:: What is being asked ::
Report the lines of the material that carry the string "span".

———

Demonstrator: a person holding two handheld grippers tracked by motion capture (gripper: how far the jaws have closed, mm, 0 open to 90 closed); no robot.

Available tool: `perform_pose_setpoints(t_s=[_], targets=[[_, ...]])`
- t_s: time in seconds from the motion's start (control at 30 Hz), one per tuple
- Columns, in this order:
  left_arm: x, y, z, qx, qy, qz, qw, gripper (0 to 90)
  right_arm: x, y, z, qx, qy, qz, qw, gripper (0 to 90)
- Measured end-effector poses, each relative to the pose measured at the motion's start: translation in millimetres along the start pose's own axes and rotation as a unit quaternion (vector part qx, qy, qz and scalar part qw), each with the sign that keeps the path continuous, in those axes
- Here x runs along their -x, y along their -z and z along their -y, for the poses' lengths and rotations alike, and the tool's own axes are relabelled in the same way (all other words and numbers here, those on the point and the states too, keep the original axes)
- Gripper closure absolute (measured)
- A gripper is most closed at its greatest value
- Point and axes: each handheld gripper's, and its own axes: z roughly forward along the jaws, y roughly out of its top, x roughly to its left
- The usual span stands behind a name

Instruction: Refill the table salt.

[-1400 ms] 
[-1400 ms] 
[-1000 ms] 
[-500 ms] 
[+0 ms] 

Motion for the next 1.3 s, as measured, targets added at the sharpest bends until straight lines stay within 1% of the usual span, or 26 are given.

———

:: Finished exercise ::
- The usual span stands behind a name
Motion for the next 1.3 s, as measured, targets added at the sharpest bends until straight lines stay within 1% of the usual span, or 26 are given.

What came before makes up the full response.